Tibetan image in an 18th-century Russian manuscript volume. 
© University of Glasgow Library, Archives and Special Collections.Tibetan image in an 18th-century Russian manuscript volume. 
© University of Glasgow Library, Archives and Special Collections.
Tibetan image in an 18th-century Russian manuscript volume. © University of Glasgow Library, Archives and Special Collections.

Anatomy naturally forms a key part of his collections, but his particular contribution was in obstetrics. Appropriately therefore at the heart of the exhibition is a display of the life-size écorché models, drawings and engravings that went to create his monumental and exquisitely produced Anatomy of the Human Gravid Uterus, published in 1774. Though the art work is beautiful in execution and delicacy of observation, the display is nevertheless challenging, for these studies, though so crucial, could only be created from the mute and tragic witnesses of women and their babies who had died in childbirth. Here, however, Hunter’s wonderful painting by Chardin of a Woman Taking Tea is a kind of antidote. (Hunter’s two smaller Chardins also hang nearby along with his austere Peasant Family, attributed to Mathieu Le Nain.) An equal and relevant part of his collection, the picture was not there just to provide a little aesthetic light relief from what Charles Bell, a great Scottish surgeon in a later generation, called “the severe and unpleasant prosecution of science,” but as a reminder of the pursuit of truth and the common humanity that frame and drive both art and science, then still indivisible.

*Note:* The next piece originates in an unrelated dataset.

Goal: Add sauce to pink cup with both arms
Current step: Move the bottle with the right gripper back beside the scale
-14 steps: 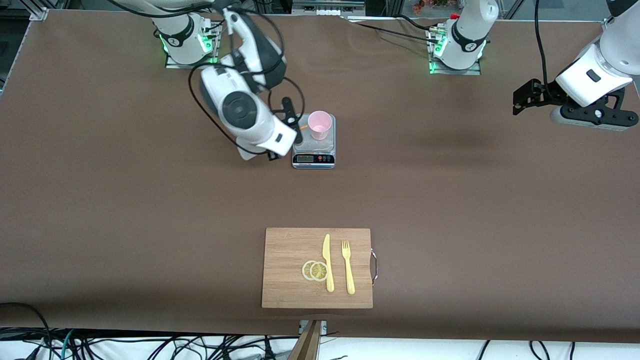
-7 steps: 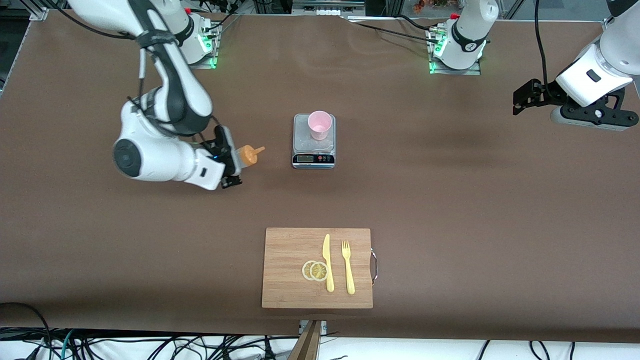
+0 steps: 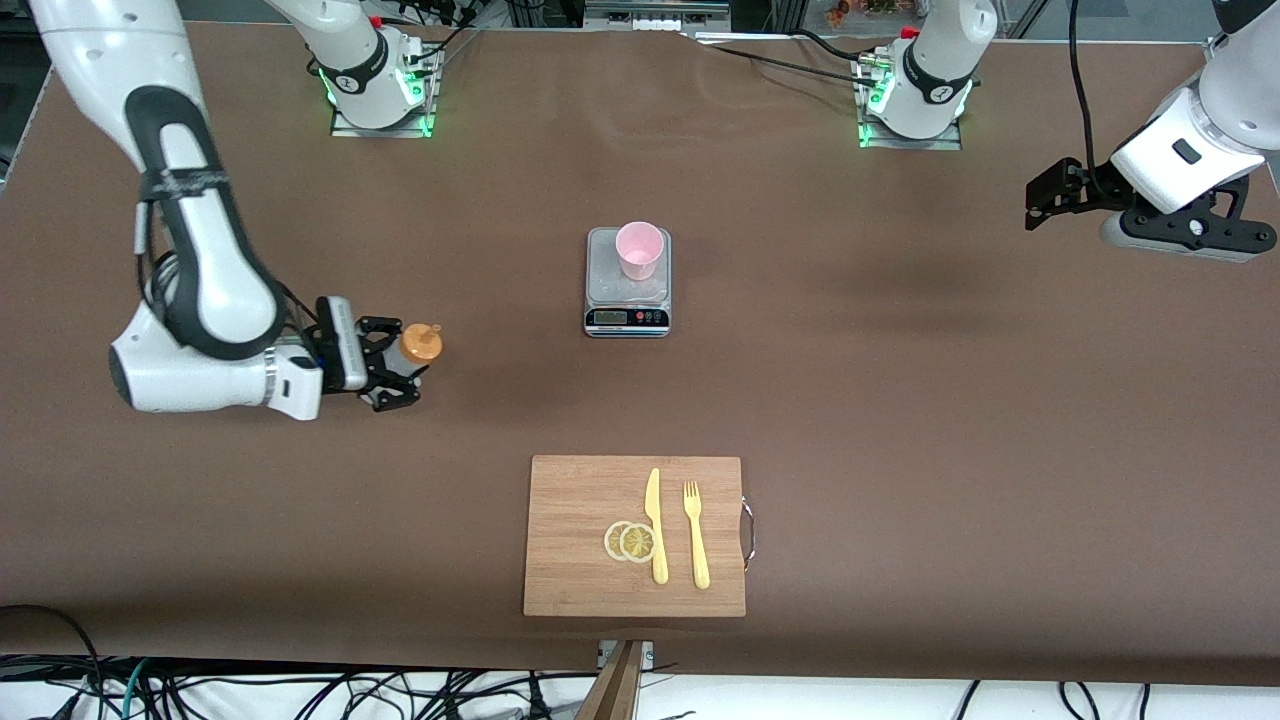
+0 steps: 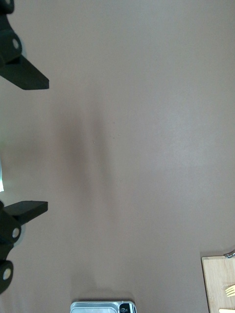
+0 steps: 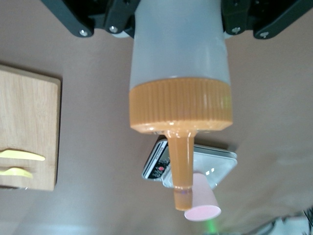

Thus the central place here of Hunter’s anatomical research illuminates the rest of the exhibition and his astonishing collections represent a very particular, but also creative approach to knowledge. They were also part of his role as a teacher. His lectures on anatomy were an important and widely influential and his museum, a place of study first set up in his home in Windmill Street, was a practical adjunct to them. He was however independent and not part of any institution except, significantly, the newly founded Royal Academy where he was Professor of Anatomy. One remarkable exhibit here is the écorché figure probably taken from the corpse of one Solomon Porter. An unfortunate individual hanged at Tyburn, he was nevertheless immortalised in this figure which served as a model in Hunter’s lectures in the Academy and to many generations of art students subsequently. A painting by Zoffany shows Hunter demonstrating with just such a model to an audience that includes the Academy’s first President, Sir Joshua Reynolds.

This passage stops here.